Kiel
Abenteuer erleben bei den Wikingern in der Kieler Bucht

26.05.2017 | Stand 21.09.2023, 0:09 Uhr

Die mit Reet bedeckten Dächer von Haithabu locken Besucher schon von weitem in das rekonstruierte Wikingerdorf an die Schlei. − Fotos: Brodschelm

Nicht gerade das typische Reiseziel für Bayern ist Schleswig-Holstein. Vor allem Familien zieht es im Sommer eher in den Süden. Bairisch hört man an der Ostsee selten – schade eigentlich. Denn gerade an der Kieler Bucht gibt es viel zu entdecken für Groß und Klein.

Für abenteuerlustige Kinder ist Haithabu ein Highlight. Geheimnisvolle Runen schnitzen, Thors Hammer gießen oder Bernstein schleifen – Geschichte wird hier lebendig. Neben den rekonstruierten Wikingerhäusern, in denen im Sommer echte Wikinger und ihre Familien ihren Alltag verbringen, bietet das angrenzende, sehr moderne Museum auch für Erwachsene viel Input.

Die Zeitreise beginnt bereits am Parkplatz auf dem Weg zum Museum, das vor den Toren der Stadt Schleswig liegt. Hier an der Schlei entstand vor über tausend Jahren eines der bedeutendsten Handelszentren Nordeuropas. Der Blick vom Wall ist wie ein Blick durch eine Zeitbrille.

Den Wall haben die Wikinger zum Schutz halbkreisförmig um die Anlage errichtet. Heute kann man darauf spazieren gehen und gelangt so zum historischen Freigelände. Schon von weitem sieht man die mit Reet bedeckten Dächer der sieben rekonstruierten Wikingerhäuser. Davor grasen alte Rinder- und Schafrassen.

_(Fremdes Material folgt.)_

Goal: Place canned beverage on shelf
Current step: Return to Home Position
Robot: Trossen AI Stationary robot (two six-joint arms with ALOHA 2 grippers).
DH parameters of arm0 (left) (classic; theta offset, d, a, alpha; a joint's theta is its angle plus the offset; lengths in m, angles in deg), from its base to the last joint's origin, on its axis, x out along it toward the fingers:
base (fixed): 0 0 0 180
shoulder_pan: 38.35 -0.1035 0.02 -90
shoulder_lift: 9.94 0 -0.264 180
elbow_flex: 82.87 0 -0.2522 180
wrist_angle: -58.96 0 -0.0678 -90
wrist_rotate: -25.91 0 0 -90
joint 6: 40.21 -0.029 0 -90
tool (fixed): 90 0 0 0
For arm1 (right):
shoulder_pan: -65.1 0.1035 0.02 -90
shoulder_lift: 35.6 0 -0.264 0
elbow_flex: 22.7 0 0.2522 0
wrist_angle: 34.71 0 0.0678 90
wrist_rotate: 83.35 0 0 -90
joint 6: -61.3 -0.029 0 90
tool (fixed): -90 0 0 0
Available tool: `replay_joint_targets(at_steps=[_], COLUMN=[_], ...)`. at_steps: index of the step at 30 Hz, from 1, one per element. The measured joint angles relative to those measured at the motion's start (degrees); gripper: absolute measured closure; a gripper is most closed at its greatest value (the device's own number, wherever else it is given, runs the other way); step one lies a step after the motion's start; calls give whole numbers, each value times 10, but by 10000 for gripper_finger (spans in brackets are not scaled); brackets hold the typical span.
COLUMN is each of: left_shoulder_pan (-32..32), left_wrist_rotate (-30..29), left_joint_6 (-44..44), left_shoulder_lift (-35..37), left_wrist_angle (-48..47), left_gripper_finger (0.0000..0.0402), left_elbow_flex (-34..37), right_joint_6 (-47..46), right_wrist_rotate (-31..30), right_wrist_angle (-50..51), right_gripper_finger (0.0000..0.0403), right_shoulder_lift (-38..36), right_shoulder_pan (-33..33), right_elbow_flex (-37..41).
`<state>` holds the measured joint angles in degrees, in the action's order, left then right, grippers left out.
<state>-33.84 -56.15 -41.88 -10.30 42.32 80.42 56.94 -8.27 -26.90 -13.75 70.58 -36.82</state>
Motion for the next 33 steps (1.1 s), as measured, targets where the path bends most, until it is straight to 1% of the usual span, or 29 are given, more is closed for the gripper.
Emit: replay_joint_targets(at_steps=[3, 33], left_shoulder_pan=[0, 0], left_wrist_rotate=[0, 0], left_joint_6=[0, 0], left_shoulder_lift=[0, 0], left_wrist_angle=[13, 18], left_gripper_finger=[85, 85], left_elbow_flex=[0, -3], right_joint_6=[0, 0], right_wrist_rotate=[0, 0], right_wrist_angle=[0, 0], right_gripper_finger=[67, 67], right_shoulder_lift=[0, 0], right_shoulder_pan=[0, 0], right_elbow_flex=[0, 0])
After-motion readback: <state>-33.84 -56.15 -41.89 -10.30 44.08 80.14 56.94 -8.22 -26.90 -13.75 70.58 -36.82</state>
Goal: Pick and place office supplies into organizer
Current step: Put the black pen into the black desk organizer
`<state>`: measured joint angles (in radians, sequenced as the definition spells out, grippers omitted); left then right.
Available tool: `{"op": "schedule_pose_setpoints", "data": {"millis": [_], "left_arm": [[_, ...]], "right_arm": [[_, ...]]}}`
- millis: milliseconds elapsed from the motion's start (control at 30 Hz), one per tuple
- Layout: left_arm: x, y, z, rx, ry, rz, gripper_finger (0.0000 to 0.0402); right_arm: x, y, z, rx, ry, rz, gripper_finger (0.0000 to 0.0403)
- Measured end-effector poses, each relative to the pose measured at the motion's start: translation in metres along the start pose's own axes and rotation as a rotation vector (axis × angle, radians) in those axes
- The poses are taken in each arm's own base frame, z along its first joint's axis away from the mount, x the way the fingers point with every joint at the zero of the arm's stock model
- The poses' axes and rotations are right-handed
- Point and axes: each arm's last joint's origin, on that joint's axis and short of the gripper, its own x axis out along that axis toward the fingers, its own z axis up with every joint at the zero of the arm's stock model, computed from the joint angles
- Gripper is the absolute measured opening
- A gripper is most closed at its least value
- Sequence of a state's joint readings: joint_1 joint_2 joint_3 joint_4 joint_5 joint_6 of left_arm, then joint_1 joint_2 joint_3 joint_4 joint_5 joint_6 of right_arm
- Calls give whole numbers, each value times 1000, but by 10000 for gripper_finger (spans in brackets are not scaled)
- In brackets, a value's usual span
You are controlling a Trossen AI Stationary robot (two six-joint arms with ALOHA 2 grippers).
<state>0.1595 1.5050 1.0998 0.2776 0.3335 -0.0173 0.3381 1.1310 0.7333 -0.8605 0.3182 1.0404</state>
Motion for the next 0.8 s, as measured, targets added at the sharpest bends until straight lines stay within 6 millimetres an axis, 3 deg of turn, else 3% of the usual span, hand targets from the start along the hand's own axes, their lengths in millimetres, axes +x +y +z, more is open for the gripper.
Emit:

In Haithabu selbst ist man dann mitten drin in der Wikingerzeit: Männer mit wilden Mähnen und zu Zöpfen gebundenen langen Bärten versetzen die Kinder in großes Staunen. Dazwischen wuseln kleine und große Kinder, in weiße, grüne und braune Leinen gekleidet, barfuß durch die Anlage. Frauen mit langen Kleidern und geflochtenen Haaren schüren Feuer, kochen in Kesseln oder fertigen an uralten Webstühlen Stoffe.

An jeder Ecke wird ein anderes Handwerk gezeigt – mit Werkzeugen aus der Wikingerzeit. Der Holzdrechsler zum Beispiel zieht erst verwunderte und dann bewundernde Blicke auf sich. Über ein riesiges Seilsystem wird dabei eine Achse zum Drehen gebracht – angetrieben nur mit einem Fußpedal.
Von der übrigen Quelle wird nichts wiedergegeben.